Pvt. Edwin Albert Ruthven Rackliff

Co. E -13th Regiment Maine Infantry Volunteers

This will only be a brief glimpse into the life of a grandfather I never knew. Edwin Albert Ruthven Rackliff, born to Benjamin R. and Rachel Oliver Rackliff on August 17, 1841 in Industry, Maine, was one of fourteen children in that family. I will assume he spent the first twenty years of his life helping with the work necessitated by living in a household of that size in the 1840s and 50s. His father, a farmer and carpenter, would have needed the help of the eight sons during their stay within the family. The six daughters would be expected to help with their mother’s work. In the book that is documented in the next paragraph, his mother is quoted as saying that she never saw all fourteen of her children together at one time even though they all lived to maturity and beyond.

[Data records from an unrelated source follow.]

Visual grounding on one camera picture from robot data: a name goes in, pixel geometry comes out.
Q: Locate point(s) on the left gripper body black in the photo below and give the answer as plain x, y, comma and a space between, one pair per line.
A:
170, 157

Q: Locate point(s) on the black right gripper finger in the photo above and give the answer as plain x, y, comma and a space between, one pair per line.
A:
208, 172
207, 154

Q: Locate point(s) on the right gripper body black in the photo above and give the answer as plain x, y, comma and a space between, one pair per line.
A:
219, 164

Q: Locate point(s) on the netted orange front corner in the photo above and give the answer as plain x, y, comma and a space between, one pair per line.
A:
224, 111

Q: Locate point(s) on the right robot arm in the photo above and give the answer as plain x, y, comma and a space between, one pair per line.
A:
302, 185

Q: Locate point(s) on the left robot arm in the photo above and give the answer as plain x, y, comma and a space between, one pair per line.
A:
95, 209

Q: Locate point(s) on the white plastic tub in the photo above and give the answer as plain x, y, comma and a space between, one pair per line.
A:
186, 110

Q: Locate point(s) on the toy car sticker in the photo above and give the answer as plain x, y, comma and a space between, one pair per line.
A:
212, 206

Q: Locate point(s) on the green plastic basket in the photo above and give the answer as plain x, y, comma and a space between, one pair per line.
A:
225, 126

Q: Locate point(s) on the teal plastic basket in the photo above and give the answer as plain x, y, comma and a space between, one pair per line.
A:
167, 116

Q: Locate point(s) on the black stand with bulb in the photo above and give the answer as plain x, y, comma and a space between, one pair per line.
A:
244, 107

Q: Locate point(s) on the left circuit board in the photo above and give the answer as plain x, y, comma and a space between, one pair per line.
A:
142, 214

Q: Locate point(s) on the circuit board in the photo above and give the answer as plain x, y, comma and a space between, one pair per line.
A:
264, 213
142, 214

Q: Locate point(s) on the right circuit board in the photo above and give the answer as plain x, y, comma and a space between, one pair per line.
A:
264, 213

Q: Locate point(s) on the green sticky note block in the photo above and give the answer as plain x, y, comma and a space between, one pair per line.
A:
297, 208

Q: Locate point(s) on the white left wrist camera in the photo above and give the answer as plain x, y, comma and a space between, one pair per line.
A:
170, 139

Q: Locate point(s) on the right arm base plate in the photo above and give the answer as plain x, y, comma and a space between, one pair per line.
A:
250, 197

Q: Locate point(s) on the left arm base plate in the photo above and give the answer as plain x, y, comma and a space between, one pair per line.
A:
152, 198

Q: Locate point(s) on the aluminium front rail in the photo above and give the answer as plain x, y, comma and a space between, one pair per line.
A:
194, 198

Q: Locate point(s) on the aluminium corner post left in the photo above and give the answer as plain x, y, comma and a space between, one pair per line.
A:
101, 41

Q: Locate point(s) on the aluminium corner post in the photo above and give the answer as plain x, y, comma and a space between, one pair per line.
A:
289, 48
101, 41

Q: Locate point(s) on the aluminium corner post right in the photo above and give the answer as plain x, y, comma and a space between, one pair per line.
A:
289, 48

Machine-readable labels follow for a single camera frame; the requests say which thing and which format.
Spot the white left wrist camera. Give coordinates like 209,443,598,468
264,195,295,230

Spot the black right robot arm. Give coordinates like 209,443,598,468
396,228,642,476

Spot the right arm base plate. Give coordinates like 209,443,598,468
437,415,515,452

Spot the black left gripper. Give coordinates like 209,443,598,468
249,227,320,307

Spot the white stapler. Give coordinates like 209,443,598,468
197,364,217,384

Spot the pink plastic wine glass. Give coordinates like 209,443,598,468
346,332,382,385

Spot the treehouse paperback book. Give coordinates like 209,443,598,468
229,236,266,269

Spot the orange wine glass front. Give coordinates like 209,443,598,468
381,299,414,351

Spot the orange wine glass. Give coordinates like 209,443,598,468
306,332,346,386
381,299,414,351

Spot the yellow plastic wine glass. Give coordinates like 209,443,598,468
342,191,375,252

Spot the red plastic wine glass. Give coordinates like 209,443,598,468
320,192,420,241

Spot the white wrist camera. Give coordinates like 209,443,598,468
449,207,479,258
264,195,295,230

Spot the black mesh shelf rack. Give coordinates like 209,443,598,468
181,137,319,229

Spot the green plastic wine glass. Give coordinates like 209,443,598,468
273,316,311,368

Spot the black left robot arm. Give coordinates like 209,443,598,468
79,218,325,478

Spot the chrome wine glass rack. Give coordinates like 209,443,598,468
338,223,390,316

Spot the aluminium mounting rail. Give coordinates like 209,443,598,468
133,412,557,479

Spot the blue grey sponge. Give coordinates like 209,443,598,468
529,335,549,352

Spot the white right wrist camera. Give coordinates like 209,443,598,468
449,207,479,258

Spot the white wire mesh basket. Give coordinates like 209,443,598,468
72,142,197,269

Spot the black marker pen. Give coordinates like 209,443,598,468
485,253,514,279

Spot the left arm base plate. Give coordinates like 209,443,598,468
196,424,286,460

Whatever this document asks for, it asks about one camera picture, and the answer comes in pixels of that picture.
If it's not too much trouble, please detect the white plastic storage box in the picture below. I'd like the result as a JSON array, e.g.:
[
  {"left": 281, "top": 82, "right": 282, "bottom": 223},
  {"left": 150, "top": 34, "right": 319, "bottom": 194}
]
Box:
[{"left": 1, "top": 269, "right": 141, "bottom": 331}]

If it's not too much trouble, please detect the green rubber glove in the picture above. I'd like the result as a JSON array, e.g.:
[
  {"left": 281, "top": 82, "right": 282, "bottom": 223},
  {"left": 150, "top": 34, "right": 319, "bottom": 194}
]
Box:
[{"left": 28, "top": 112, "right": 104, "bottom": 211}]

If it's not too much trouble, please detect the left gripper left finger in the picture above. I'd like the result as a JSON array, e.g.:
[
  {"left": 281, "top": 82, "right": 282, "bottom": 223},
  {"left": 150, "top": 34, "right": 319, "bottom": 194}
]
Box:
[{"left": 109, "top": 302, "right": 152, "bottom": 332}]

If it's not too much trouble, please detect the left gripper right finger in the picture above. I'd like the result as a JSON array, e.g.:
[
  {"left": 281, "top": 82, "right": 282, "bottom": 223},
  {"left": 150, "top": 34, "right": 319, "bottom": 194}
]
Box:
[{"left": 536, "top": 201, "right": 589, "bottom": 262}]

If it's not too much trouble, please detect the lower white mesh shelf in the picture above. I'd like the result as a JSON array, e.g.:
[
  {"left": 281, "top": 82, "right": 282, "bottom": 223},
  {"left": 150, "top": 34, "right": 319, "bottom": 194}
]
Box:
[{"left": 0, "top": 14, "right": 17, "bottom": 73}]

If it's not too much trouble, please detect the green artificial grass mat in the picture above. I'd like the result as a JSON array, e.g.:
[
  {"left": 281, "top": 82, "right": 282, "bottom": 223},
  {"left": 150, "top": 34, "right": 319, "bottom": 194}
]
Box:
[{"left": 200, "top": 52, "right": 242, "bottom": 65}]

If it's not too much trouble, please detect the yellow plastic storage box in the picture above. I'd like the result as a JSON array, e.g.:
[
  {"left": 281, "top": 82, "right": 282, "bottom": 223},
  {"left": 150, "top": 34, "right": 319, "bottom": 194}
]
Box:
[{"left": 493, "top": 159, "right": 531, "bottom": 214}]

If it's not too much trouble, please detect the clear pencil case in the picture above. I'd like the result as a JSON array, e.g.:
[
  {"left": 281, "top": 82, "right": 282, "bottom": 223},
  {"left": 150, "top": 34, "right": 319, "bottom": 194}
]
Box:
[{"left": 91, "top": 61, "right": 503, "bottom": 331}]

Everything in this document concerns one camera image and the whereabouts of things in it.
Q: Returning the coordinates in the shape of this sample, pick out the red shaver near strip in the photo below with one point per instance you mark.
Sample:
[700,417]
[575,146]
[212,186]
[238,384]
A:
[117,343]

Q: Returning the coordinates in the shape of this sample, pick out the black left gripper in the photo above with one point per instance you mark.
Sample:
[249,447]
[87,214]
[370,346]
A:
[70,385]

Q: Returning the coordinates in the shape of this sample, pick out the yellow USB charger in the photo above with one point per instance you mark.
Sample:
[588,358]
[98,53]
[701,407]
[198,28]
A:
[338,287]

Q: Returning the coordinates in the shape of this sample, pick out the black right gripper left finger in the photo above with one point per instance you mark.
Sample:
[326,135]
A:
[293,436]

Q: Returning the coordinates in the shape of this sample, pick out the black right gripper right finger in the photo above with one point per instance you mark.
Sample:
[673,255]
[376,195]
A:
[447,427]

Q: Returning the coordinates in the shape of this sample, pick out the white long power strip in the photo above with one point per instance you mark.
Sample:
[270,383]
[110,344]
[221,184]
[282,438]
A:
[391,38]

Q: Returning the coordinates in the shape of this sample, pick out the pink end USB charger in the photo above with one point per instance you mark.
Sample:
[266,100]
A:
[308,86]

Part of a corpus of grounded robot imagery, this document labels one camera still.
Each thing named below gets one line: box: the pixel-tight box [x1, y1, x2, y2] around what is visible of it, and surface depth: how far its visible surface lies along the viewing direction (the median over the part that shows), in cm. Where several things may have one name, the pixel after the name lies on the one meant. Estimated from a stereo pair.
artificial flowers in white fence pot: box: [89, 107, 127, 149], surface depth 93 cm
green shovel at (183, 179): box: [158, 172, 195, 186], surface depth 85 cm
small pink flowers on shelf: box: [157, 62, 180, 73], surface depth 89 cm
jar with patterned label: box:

A valuable source of information preserved by my grandmother Rackliff is a book, History of the Town of Industry, written by William Collens Hatch, copyright 1893. It includes the history and genealogy of many of the leading families of the town of Industry, from the earliest settlement in 1787 to 1893. From that source, the enlistment of my grandfather, Edwin A. R. Rackliff, is documented. After enlisting, he would have to remain at home until sufficient numbers of men were secured for the Company. On the 10th of December 1861, he was mustered into the U.S. service at Augusta, Maine at the age of 20. The following paragraph is copied from the abovementioned book – pages 365 and 366.

— After some weeks spent in drill and the usual camp duties, the regiment left the state capital on February 18, 1862, to assume its part in the great civil conflict, and arrived in Boston the same day. While in this city the regiment was quartered in Faneuil Hall. On the 20th a detachment including Mr. Rackliff’s Company, under the command of Colonel Dow, embarked on board the new iron steamer ”Mississippi” bound for Ship Island, Mississippi. They touched at Fortress Monroe on the 24th to take on board General Butler, and put to sea on the following day. The steamer encountered a tremendous gale off Cape Hatteras, which placed it in great peril for a few hours. In consequence of damages sustained by grounding on Frying Pan Shoals the Mississippi put into Port Royal, South Carolina, March 2nd, and the detachment went into camp. They sailed for Ship Island on the 12th and arrived there on the 20th. July 11th Mr. Rackliff’s Company left the Island, under the command of Colonel Dow, and after a brief stay at New Orleans moved down the river and occupied Fort St. Philip on the 15th. Remaining in the vicinity of New Orleans until October 24, 1863, the regiment was ordered to Texas, forming a portion of General Bank’s expedition. Here they participated in the capture of Port Isabella, Mustang Island and Fort Esperanza. Remaining in that locality until February 18, 1864, the regiment was ordered back to Louisiana, and took a part in the Red River campaign. The regiment subsequently joined General Bank’s forces and bore an honorable part in the Battle of Pleasant Hill. Mr. Rackliff and his comrades were in active service at various places until December, when he, with others whose term of enlistment had expired, started for Maine, arriving at Augusta on the 30th of that month. Here they were mustered out of the service January 6, 1865, paid off and finally discharged. He now resides in Kansas City, Missouri.

It was never explained why my grandfather migrated to Missouri. Did he travel to Algona, Iowa to visit a sister, Harriet Ann who had married Charles Manter and then traveled south to seek his fortune? A brother, Eli, lived in Kansas City a few years. Grandmother Alice was convinced she was the reason for his move there as fate brought them together and resulted in their marriage on December 31, 1879. They enjoyed thirty- one happy years together before his death from liver cancer on May 11, 1910.

While living in Kansas City, grandfather worked at the Barnes Greenhouse. He had ridden horseback from there to Lexington to sign up for his Civil War pension. Grandmother continued to receive a monthly survivor’s payment after his death. They had moved to Excelsior Springs, Missouri before his death.

The memories my mother had of her father were of his kind and gentle manner combined with a wonderful sense of humor. Although the family failed to record the number, he recounted the number of battles and skirmishes his company was engaged in, but he was spared injury, not even a scratch.

There may be stories that could be added to Grandfather Rackliff’s civil war service with some dedicated research. After spending three full years in service of his country, he is considered a hero to this granddaughter. Writing this has inspired me to delve into a search for more recorded information on Company E. 13th Maine Regiment, Voluntary Army, Colonel Dow.